§ **Problem details**:
Pull every line containing "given" out of the listing below.

§ **Entries shown**:

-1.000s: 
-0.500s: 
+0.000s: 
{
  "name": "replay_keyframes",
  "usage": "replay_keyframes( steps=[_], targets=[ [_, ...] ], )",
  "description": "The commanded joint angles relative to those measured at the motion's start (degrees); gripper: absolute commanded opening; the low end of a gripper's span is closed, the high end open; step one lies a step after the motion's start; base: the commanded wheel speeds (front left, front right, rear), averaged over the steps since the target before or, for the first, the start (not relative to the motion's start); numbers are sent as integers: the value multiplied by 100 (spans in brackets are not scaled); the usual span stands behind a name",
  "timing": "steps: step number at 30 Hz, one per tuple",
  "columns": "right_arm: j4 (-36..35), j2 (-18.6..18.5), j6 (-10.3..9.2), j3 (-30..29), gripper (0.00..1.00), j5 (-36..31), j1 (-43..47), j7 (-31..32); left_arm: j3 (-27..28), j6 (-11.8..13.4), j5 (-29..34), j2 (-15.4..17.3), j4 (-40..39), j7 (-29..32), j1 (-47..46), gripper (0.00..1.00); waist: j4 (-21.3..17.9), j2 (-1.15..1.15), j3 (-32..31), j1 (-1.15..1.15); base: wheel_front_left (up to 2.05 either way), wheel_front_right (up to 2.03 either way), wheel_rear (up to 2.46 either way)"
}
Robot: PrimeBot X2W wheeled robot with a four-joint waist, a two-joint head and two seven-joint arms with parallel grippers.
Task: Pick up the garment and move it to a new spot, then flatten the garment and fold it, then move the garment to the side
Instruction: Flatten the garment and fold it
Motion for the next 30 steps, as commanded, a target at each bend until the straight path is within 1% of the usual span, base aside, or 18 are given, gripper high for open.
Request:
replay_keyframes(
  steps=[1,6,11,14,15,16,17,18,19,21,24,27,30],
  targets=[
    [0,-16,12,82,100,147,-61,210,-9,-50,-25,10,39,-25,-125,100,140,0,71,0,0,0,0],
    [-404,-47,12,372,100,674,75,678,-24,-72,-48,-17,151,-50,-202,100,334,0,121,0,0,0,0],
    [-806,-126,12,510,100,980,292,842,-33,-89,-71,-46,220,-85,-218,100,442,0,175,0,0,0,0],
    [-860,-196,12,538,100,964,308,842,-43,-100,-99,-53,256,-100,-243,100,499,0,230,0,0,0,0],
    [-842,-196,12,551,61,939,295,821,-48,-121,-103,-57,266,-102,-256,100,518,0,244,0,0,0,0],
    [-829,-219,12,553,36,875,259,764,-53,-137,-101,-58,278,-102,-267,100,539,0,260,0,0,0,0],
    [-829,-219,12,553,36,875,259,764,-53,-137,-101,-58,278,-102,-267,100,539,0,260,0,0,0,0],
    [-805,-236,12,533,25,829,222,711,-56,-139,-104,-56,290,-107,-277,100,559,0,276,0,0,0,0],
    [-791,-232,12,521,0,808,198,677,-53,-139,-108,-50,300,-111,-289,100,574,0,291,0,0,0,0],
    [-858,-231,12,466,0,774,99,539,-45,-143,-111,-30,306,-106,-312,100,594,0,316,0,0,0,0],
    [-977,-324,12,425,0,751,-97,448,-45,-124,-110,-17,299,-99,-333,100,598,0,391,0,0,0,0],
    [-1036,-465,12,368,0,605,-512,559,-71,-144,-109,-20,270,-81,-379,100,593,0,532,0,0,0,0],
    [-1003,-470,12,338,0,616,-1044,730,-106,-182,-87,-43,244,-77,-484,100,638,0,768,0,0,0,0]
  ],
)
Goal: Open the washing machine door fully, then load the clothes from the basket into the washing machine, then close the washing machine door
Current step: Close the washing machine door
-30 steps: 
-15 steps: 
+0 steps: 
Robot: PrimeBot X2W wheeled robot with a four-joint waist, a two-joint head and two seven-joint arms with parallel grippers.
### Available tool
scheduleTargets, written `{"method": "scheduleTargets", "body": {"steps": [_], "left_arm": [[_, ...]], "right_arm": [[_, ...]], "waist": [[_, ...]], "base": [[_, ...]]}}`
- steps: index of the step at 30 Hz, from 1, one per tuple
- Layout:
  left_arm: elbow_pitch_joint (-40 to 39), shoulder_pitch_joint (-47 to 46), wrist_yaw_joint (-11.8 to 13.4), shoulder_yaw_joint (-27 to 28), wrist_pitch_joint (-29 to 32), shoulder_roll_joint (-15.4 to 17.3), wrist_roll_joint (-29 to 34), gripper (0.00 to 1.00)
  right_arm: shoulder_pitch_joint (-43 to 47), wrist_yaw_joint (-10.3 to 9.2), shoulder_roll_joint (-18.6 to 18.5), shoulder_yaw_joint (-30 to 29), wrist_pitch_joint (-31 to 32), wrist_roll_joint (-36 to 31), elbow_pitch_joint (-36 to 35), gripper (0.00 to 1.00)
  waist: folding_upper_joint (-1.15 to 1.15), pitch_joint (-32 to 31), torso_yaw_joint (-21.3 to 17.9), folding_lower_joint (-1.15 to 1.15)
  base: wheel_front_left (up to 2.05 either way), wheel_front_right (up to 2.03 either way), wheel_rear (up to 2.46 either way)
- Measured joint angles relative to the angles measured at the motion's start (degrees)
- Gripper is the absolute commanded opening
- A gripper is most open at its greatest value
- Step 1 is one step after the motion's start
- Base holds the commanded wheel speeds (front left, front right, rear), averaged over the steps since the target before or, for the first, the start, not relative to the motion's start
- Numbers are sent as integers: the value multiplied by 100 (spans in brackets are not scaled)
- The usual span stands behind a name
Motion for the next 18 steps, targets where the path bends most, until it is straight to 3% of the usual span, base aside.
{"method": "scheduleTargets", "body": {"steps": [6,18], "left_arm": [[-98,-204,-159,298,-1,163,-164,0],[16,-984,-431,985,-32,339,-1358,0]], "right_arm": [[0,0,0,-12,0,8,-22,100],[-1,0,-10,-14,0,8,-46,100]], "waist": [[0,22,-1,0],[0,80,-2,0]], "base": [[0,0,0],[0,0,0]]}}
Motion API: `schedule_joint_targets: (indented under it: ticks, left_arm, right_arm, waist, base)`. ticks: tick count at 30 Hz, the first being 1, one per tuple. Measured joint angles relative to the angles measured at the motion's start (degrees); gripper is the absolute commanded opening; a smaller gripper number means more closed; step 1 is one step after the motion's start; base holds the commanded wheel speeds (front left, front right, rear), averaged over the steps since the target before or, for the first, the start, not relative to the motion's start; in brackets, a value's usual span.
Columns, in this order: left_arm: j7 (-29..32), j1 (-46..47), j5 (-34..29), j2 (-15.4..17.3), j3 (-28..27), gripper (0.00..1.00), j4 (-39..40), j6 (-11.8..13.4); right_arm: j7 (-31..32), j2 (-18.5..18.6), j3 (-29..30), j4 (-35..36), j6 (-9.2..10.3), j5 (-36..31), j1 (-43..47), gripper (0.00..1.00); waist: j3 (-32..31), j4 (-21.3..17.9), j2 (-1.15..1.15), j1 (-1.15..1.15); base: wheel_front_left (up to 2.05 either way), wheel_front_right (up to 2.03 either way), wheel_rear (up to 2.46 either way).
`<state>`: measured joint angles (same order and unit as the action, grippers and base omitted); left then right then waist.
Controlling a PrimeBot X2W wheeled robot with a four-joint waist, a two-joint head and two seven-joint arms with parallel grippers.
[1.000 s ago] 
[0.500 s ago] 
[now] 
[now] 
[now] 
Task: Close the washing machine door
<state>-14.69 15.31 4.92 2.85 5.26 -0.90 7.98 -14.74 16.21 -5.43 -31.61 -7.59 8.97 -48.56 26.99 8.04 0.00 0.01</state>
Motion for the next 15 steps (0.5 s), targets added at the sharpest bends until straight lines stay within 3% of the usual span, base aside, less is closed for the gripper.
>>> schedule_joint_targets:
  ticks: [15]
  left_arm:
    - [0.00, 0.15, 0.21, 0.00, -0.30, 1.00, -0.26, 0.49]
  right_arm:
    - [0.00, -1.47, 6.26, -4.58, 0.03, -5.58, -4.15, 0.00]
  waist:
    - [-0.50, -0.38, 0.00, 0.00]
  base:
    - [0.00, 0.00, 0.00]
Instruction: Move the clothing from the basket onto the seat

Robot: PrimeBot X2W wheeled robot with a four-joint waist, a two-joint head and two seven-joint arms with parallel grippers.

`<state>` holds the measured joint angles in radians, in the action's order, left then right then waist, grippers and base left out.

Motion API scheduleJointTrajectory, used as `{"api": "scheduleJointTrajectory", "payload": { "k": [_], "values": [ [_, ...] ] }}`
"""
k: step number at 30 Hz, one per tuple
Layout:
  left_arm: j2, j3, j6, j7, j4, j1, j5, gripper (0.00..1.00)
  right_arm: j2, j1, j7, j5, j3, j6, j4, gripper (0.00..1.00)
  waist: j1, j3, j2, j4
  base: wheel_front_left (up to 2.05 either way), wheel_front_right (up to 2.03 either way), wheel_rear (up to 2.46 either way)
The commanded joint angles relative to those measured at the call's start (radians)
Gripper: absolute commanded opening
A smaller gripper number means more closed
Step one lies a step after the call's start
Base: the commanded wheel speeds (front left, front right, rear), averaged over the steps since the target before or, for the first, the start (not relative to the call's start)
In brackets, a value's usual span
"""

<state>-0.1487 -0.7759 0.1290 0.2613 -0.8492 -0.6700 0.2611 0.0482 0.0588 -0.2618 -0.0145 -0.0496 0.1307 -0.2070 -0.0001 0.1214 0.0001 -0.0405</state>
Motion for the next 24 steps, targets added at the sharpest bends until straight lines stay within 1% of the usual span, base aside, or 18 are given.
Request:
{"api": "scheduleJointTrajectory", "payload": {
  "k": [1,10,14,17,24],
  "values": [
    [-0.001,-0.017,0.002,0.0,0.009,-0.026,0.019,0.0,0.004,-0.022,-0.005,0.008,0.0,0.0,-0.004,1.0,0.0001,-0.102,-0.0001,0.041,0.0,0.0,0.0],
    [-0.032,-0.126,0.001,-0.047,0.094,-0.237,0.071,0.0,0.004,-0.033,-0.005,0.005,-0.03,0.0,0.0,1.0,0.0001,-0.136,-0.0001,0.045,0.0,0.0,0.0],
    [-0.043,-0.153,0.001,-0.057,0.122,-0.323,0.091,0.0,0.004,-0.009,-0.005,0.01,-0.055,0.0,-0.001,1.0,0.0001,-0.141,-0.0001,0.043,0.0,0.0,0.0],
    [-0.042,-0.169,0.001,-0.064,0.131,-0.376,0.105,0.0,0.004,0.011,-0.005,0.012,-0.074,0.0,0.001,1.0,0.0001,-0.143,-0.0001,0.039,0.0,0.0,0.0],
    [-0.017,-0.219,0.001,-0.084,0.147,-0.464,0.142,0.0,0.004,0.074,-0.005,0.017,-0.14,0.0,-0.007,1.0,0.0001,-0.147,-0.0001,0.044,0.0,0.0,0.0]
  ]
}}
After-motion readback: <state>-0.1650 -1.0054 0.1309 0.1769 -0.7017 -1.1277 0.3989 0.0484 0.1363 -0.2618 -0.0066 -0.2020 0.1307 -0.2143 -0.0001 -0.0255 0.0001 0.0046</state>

§ **Response for this exercise**:
Motion for the next 30 steps, as commanded, a target at each bend until the straight path is within 1% of the usual span, base aside, or 18 are given, gripper high for open.
Motion for the next 24 steps, targets added at the sharpest bends until straight lines stay within 1% of the usual span, base aside, or 18 are given.

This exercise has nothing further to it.